Monday 5 September 2016

2016 : 8 BARRY MOUSLEY - SEPTEMBER 2016


WINDOWSPACE-BEEAC  8# 2016 

BARRY MOUSLEY, Diorama (2016)
Mixed media installation

Current: September, 2016
View at: 79 Main Street BEEAC






… a lake in the window …

Think heraldry, stained glass, illustrated manuscripts – the impetus behind medieval imagery is instructive: this is the setting, this is the story, these are the characters. If you can’t read the story, you can see it.

Corrunnen artist, Barry Mousley, cites medieval manuscripts and stained glass as formative influences on his work. These ‘early’ practices might appear at odds with Mousley’s world, his contemporary documentation of changes in a unique and fragile Ramsar Lake zone and his specialization in Australian wildlife, particularly endangered & lesser known species. How do medieval imagery and contemporary nature resolve, visually?

Like the ‘authors’ of manuscript and glass, Mousley is inspired by a desire to record, to share, to tell, to show. To wit, BM: ‘You know it’s been pretty windy. There was this awful rattle in our chimney. I thought Uh Oh. It settled and then happened again. In the still I went outside and this is what I found.’ Mousley whips out his wee camera, No 2#. There on a chimney are the angular shapes of a cormorant! Now, only now, this writer knows there are cormorants in these parts; has seen one on Barry’s chimney. Clear, informative, exciting. Expect a cormorant to appear by Mousley’s hand, soon.

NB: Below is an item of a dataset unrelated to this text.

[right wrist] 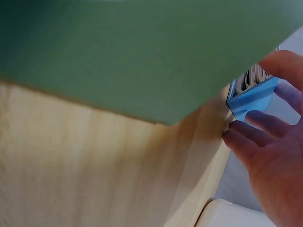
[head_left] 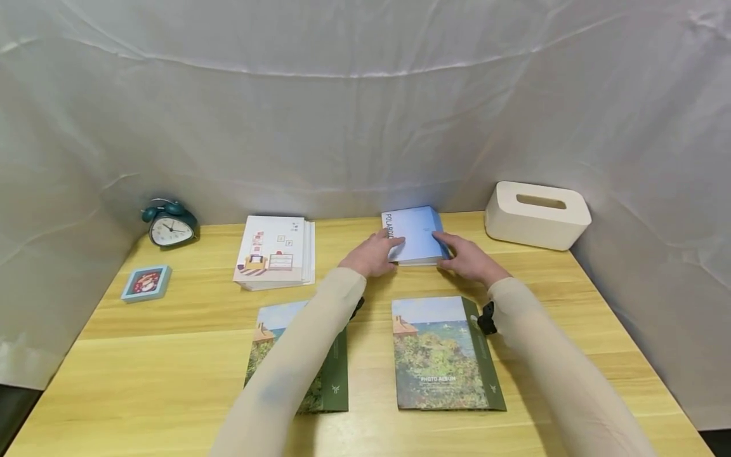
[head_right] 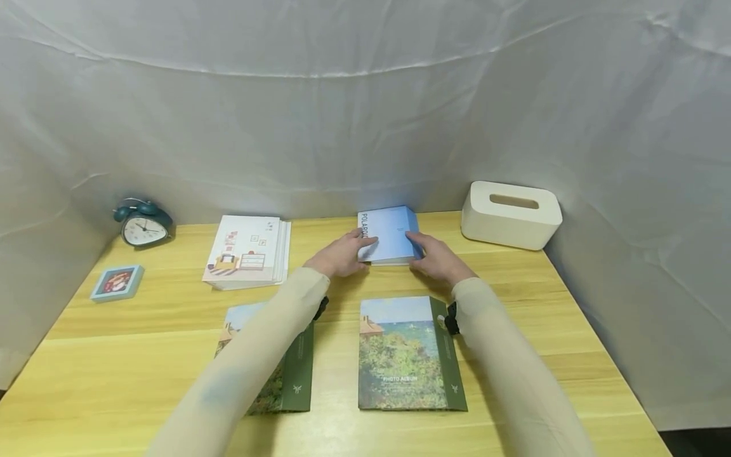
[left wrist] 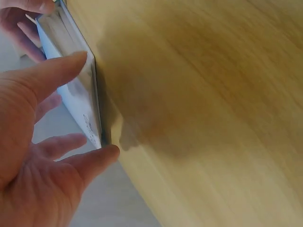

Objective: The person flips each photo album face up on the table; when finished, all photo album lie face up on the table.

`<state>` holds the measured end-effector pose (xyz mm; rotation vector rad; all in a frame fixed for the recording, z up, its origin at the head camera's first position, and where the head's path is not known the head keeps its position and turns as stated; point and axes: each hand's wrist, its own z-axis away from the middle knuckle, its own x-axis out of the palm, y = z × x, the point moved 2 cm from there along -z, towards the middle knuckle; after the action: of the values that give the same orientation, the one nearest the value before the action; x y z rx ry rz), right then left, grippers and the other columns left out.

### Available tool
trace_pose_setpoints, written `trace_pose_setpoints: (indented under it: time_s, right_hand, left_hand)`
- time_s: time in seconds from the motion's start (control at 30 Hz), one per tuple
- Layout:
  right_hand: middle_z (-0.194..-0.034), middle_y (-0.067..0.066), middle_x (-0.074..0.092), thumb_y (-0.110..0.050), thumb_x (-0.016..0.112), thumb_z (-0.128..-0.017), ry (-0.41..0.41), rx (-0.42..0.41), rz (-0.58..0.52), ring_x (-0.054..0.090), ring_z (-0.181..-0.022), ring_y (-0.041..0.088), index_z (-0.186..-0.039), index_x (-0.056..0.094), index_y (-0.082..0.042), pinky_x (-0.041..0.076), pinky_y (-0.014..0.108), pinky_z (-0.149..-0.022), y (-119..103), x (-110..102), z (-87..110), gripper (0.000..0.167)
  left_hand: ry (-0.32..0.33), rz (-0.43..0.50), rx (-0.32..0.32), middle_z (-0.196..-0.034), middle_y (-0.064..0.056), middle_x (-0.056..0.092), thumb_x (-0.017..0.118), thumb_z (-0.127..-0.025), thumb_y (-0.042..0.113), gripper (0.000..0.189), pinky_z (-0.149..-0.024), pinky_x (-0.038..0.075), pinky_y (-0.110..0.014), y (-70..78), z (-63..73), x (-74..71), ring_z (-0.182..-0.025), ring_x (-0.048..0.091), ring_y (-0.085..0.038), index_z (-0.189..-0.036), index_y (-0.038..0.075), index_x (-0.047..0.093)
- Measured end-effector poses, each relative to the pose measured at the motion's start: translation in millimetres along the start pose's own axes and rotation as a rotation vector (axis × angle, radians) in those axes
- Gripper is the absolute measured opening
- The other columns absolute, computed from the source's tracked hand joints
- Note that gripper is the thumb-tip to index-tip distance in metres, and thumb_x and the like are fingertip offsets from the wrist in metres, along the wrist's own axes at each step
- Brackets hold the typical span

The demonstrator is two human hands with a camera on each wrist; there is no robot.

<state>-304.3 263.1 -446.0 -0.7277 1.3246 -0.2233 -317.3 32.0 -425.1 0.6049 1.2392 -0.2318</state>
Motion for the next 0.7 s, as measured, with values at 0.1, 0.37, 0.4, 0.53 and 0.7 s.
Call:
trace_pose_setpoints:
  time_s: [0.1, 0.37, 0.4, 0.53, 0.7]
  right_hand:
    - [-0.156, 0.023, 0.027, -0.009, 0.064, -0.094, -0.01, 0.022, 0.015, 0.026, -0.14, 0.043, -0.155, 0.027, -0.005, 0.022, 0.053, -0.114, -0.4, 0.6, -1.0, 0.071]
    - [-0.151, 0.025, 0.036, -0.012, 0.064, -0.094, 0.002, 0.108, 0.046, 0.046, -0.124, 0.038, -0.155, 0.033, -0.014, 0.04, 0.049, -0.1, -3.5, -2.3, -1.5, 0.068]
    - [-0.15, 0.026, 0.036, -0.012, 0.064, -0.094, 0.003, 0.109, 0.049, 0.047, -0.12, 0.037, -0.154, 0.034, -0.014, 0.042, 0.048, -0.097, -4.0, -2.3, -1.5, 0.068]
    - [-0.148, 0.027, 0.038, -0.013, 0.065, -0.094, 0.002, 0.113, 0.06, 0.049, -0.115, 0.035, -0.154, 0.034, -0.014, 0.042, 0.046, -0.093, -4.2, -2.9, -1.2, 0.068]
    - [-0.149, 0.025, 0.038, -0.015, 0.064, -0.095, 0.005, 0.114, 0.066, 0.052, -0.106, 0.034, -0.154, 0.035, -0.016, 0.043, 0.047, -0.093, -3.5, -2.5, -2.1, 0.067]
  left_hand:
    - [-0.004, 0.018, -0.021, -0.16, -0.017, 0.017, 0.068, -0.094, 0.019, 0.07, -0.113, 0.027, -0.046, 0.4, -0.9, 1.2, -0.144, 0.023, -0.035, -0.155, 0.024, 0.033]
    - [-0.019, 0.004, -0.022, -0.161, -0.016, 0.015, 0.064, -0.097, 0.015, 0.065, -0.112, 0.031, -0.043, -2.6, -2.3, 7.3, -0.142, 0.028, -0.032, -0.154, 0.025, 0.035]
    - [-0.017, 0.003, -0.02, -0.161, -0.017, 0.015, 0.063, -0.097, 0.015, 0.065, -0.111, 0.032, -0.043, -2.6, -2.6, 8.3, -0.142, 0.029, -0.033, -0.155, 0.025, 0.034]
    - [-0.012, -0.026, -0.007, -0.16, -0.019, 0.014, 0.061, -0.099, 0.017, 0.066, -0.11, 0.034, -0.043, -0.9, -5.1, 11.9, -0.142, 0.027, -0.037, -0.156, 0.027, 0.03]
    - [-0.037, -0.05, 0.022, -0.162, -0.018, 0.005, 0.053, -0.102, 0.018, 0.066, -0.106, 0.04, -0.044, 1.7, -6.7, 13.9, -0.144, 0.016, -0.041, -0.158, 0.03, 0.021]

While his work is literal, it play tricks – tromp d’oeil, Escher-like, but above all Mousley’s art is ‘loving’: a caress detected in the infinite subtlety of what appears such fidelity, is what sets it apart. There is a glow in the attention to subject accuracy, not slavish verisimilitude. There is a warmth and fervor in the desire to share a knowledge of what has been seen and found – in his locality – and Mousley renders this desire.

His works are not fictions, nor intellectual constructs, rather evidence of delight and joy in marvels of the natural world. Where Attenborough hugs a chimp or grovels with a gorilla, Mousley hugs the paints and grounds, shapes and colours that allow him to share with such delight what he has seen around him. His work is his ‘manuscript’ of this experience, his means to share the story of what is precious around him.

Mousley’s visual interests are anchored and informed by his practical engagement with Birds Australia, Parks Victoria, the Wildlife Arts Society and Greening Australia. His talent is to bring his interest in the natural world and his visual capabilities together in the humming unison of an irresistible story that everyone can ‘read’.